Corporate tax inversion is the process of relocating corporate headquarters to a country with lower taxation. Often, these corporations “invert” by acquiring a smaller company already doing business in the country with the attractive tax policies. Two primary aspects of the U.S. code incentivize business leaders to invert. The first of these two issues is the U.S. average federal and state corporate tax rate. At almost 40% (39.27% www.taxfoundation.com) the U.S. is one of the world’s highest. Compare that with France at 34.4%, Canada at 36%, and Ireland at 12.5%.

The second aspect of this issue is the idea of repatriation—bringing profits earned abroad home to the U.S. According to the Center for American Progress (2014), there are trillions of dollars in U.S. corporate profits overseas. Companies do not repatriate these profits due to the stiff cost of doing so. Yes, much of those funds are in U.S. institutions. Yet, these funds are not taxed costing the federal government approximately $50 billion annually (www.americanprogress.org), and limiting how the funds reinvest. Generally, corporations who pay taxes on profits earned abroad are subject to additional tax in the U.S. if the foreign tax was lower than the U.S. rate. Consequently, corporations leave those profits on the balance sheets of their foreign subsidiaries.

The American citizen pays the price in lower economic growth and lost tax revenue.

The solution is simple to understand and is obvious in U.S. immigration. Ask any person seeking to immigrate to America, “Why do you want to come to America?” and the response will be some derivation of, “…because it is more attractive than where I am now.” This simple, but powerful idea is the solution to the corporate tax inversion challenge. If we ask corporate leaders contemplating inversion why, we will certainly hear, “…because it is more attractive than where we are now.” Given this clear message, are policy-makers scrambling to make America more attractive? Not exactly. The response has been new policies to make tax inversion more costly reducing the appeal of such inversions while making business in America more cumbersome.
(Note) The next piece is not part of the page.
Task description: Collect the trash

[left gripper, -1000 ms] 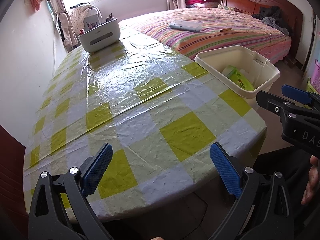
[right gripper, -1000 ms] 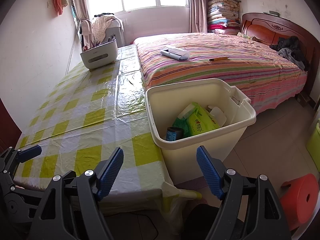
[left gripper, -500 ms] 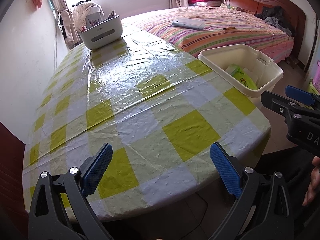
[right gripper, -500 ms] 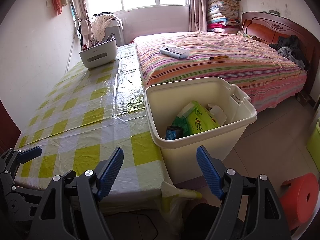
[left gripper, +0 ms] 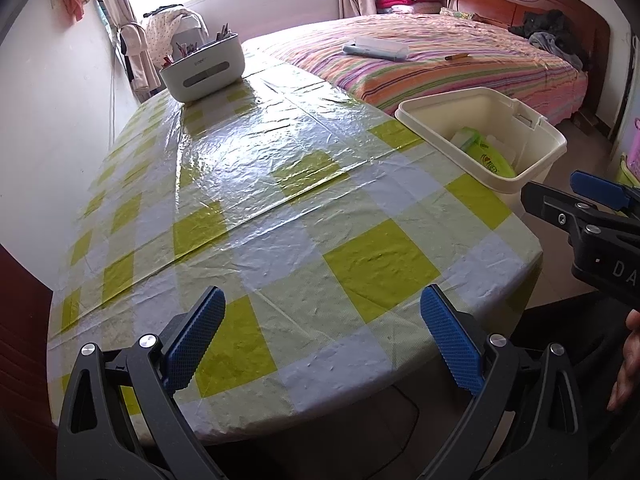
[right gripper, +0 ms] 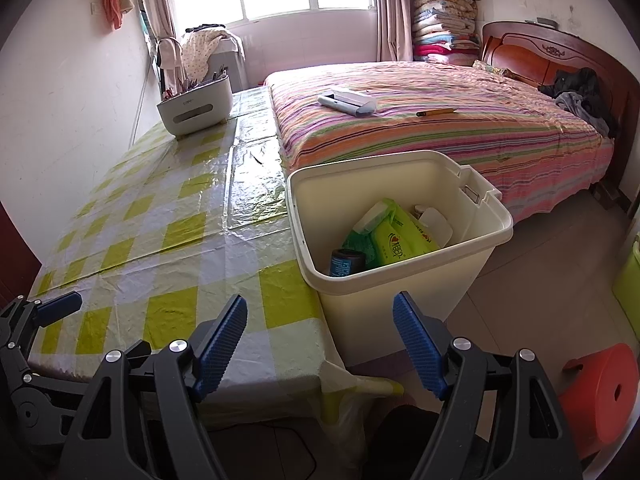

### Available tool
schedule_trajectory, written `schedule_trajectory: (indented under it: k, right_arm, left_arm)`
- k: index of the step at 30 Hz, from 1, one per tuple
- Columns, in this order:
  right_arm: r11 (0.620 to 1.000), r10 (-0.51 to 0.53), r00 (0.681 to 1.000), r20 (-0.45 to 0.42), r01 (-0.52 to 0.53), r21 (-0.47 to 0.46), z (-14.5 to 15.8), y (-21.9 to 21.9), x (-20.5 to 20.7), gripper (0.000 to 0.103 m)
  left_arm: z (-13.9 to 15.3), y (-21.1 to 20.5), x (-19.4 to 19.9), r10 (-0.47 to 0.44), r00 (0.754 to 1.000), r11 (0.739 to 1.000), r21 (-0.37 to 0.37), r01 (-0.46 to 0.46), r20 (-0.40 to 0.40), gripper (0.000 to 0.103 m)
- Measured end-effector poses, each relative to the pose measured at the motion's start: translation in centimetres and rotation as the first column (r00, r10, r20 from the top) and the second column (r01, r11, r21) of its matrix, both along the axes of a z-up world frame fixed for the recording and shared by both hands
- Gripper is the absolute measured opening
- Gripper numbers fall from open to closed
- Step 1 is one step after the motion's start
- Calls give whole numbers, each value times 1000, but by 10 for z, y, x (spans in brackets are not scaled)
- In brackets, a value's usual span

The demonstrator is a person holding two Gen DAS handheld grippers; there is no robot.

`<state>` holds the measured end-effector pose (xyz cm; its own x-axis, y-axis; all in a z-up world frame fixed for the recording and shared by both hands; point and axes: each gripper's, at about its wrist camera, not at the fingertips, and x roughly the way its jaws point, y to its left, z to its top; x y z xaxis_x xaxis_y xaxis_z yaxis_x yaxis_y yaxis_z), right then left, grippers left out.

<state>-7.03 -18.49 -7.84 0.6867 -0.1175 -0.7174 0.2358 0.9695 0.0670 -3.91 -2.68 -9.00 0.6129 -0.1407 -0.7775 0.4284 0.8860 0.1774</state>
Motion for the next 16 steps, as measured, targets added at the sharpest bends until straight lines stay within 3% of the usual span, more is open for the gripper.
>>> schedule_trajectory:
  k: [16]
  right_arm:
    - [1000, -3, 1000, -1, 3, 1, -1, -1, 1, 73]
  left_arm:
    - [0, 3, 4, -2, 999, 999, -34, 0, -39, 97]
Consider what would happen if the U.S. was the most attractive global locale to do business. The Americans for Fair Taxation, since 1995, claim that if America had the most attractive tax climate, the flow would reverse from corporate emigration to immigration. A reversal would mean a better footing to compete globally. Ultimately, companies would seek to locate in the U.S. bringing employment with them.

In this global economy, no country has the luxury of ignoring the business climate of the rest of the world, and there is a compelling argument to improve the business climate in the U.S. This issue is not isolated to large corporations. According to the U.S. State Department, 99% of businesses in America are small and three-fourths of new job opportunities come from small business. Moreover, these emerging small businesses provide new entry points to minority and women in the economy.

With this in mind, the country’s policy-makers should be asking, How do we make America the most attractive business destination in the global neighborhood?

People and businesses flee the undesirable and seek the attractive.

Here are the taxation rankings across the globe.

Global Corporate Taxation Rates

Rank

Country

Federal Rate

Combined Federal & State Rate

1

Japan

30

39.54

2

United   States

35

39.27

3

Germany

26.38

38.9

4

Canada

22.1

36.1

5

France

34.43

34.4

6

Belgium

33.99

33.99

7

Italy

33

33

8

New   Zealand

33

33

9

Spain

32.5

32.5

10

Luxembourg

22.88

30.38

11

Australia

30

30

12

United   Kingdom

30

30

13

Mexico

28

28

14

Norway

28

28

15

Sweden

28

28

16

Korea

25

27.5

17

Portugal

25

26.5

18

Finland

26

26

19

Netherlands

25.5

25.5

20

Austria

25

25

21

Denmark

25

25

22

Greece

25

25

23

Czech   Republic

24

24

24

Switzerland

8.5

21.32

25

Hungary

20

20

26

Turkey

20

20

27

Poland

19

19

28

Slovak   Republic

19

19

29

Iceland

18

18

30

Ireland

12.5

12.5

Source: OECD, http://www.oecd.org/dataoecd/26/56/33717459.xls

 

About the author

Nicholas Markette Dr. Markette directs finance and strategy for Zenith Media Tracking while teaching and researching at Grand Canyon University.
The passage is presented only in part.